In popular science books and articles, I keep running into the claim that the total energy of the Universe is zero, "because the positive energy of matter is cancelled out by the negative energy of the gravitational field".


But I can't find anything concrete to substantiate this claim. As a first check, I did a calculation to compute the gravitational potential energy of a sphere of uniform density of radius $R$ using Newton's Laws and threw in $E=mc^2$ for energy of the sphere, and it was by no means obvious that the answer is zero!


So, my questions:




  1. What is the basis for the claim – does one require General Relativity, or can one get it from Newtonian gravity?





  2. What conditions do you require in the model, in order for this to work?




  3. Could someone please refer me to a good paper about this?





Answer



On my blog, I published a popular text why energy conservation becomes trivial (or is violated) in general relativity (GR).


To summarize four of the points:





  1. In GR, spacetime is dynamical, so in general, it is not time-translation invariant.
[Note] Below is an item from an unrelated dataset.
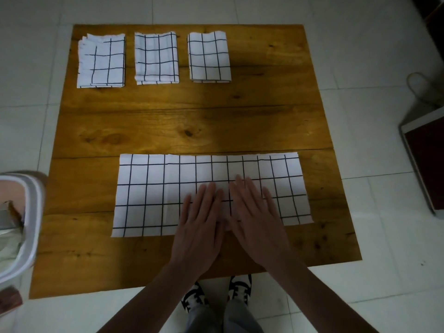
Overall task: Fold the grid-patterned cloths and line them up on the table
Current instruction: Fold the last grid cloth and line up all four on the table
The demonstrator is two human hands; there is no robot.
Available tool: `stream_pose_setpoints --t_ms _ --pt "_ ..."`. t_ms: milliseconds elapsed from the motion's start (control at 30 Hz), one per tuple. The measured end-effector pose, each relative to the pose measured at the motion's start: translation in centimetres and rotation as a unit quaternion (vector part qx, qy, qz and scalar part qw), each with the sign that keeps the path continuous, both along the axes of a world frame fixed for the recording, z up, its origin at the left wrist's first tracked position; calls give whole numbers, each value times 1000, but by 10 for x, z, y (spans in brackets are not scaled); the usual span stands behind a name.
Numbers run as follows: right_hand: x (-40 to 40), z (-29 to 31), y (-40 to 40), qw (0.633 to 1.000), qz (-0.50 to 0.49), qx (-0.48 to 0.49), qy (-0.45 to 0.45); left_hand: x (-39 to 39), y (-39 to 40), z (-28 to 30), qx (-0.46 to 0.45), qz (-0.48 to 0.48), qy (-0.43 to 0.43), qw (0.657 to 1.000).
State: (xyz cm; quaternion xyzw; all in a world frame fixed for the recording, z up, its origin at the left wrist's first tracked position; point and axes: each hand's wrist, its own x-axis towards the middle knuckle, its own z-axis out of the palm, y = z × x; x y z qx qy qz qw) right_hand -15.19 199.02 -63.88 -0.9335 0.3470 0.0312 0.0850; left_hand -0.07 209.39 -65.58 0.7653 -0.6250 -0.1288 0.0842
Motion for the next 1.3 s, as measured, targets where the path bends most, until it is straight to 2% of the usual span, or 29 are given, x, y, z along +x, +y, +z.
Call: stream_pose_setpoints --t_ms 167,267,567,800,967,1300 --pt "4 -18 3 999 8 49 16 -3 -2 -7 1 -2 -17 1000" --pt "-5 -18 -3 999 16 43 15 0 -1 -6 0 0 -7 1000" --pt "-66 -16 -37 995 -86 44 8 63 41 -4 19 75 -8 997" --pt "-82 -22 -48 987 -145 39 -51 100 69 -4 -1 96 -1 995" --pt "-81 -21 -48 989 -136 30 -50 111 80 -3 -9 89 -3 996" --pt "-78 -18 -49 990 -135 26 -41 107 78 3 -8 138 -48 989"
One therefore can't apply Noether's theorem to argue that energy is conserved.




  2. One can see this in detail in cosmology: the energy carried by radiation decreases as the universe expands since every photon's wavelength increases. The cosmological constant has a constant energy density while the volume increases, so the total energy carried by the cosmological constant (dark energy), on the contrary, grows. The latter increase is the reason why the mass of the universe is large - during inflation, the total energy grew exponentially for 60+ $e$-foldings, before it was converted to matter that gave rise to early galaxies.




  3. If one defines the stress-energy tensor as the variation of the Lagrangian with respect to the metric tensor, which is okay for non-gravitating field theories, one gets zero in GR because the metric tensor is dynamical and the variation — like all variations — has to vanish because this is what defines the equations of motion.





  4. In translationally invariant spaces such as Minkowski space, the total energy is conserved again because Noether's theorem may be revived; however, one can't "canonically" write this energy as the integral of energy density over the space; more precisely, any choice to distribute the total energy "locally" will depend on the chosen coordinate system.